§ YOUR OBJECTIVE:
Which of the lines in the data below contain the string "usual"? Copy each of them.
======
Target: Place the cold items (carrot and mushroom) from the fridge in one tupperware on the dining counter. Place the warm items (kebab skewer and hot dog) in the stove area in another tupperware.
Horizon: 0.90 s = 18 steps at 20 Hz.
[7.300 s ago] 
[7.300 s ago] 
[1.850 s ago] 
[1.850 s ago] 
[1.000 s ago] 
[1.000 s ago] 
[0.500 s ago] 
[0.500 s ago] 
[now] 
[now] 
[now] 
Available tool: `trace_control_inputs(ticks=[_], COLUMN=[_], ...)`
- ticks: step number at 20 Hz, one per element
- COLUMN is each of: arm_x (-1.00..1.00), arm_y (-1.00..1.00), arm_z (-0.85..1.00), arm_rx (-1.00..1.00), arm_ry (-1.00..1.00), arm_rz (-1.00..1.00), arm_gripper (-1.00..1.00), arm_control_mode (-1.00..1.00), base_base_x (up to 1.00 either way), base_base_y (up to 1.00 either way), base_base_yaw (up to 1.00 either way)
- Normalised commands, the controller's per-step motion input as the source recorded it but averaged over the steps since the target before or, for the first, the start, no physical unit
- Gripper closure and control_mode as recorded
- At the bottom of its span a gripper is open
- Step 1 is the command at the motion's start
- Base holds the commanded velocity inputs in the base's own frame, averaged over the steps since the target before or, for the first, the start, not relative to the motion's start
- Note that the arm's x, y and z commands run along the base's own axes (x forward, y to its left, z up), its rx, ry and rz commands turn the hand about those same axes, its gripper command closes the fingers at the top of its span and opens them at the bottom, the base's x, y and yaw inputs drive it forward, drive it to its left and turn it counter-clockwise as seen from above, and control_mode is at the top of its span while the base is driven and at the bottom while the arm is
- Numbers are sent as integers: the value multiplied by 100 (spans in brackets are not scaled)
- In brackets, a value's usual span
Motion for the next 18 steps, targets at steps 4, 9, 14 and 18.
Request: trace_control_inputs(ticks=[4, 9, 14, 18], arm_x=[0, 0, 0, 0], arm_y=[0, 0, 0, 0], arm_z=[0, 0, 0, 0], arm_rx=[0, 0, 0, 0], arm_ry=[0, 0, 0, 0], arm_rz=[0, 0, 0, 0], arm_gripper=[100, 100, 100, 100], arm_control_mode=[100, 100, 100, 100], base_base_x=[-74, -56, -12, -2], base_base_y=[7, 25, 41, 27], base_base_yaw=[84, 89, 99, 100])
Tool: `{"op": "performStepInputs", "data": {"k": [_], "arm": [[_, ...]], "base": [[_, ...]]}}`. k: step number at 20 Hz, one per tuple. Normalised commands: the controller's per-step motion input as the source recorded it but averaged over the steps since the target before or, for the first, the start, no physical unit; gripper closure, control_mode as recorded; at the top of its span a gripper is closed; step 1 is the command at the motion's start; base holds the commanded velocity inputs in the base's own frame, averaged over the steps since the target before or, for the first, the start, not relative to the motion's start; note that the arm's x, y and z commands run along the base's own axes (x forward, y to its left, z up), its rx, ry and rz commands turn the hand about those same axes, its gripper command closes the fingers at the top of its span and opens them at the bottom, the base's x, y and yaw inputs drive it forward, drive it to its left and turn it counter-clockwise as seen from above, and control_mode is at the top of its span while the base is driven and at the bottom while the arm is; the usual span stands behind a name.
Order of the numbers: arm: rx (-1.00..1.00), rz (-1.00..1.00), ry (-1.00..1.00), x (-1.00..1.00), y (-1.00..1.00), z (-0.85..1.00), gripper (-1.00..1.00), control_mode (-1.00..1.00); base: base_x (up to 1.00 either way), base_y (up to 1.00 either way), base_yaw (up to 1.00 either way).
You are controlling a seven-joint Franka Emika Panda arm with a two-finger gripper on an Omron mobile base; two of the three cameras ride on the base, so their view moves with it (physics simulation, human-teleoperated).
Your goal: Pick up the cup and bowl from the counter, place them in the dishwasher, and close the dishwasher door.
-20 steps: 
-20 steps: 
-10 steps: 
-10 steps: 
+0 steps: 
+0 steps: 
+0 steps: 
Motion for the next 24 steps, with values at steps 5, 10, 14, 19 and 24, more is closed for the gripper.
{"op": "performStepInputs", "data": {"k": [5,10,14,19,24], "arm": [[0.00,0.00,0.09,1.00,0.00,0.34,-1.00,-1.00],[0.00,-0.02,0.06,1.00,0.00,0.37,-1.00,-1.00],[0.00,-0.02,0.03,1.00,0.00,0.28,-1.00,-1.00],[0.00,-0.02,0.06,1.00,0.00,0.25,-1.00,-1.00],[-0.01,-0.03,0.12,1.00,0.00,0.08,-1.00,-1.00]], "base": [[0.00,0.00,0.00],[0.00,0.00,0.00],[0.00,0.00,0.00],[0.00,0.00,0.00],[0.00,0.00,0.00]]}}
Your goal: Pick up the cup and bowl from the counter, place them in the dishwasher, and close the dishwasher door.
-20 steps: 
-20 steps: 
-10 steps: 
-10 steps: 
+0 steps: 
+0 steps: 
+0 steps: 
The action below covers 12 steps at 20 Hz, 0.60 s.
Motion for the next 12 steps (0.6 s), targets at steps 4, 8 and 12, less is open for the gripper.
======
§ EXERCISE RESPONSE:
- In brackets, a value's usual span
Tool: `{"op": "performStepInputs", "data": {"k": [_], "arm": [[_, ...]], "base": [[_, ...]]}}`. k: step number at 20 Hz, one per tuple. Normalised commands: the controller's per-step motion input as the source recorded it but averaged over the steps since the target before or, for the first, the start, no physical unit; gripper closure, control_mode as recorded; at the top of its span a gripper is closed; step 1 is the command at the motion's start; base holds the commanded velocity inputs in the base's own frame, averaged over the steps since the target before or, for the first, the start, not relative to the motion's start; note that the arm's x, y and z commands run along the base's own axes (x forward, y to its left, z up), its rx, ry and rz commands turn the hand about those same axes, its gripper command closes the fingers at the top of its span and opens them at the bottom, the base's x, y and yaw inputs drive it forward, drive it to its left and turn it counter-clockwise as seen from above, and control_mode is at the top of its span while the base is driven and at the bottom while the arm is; the usual span stands behind a name.

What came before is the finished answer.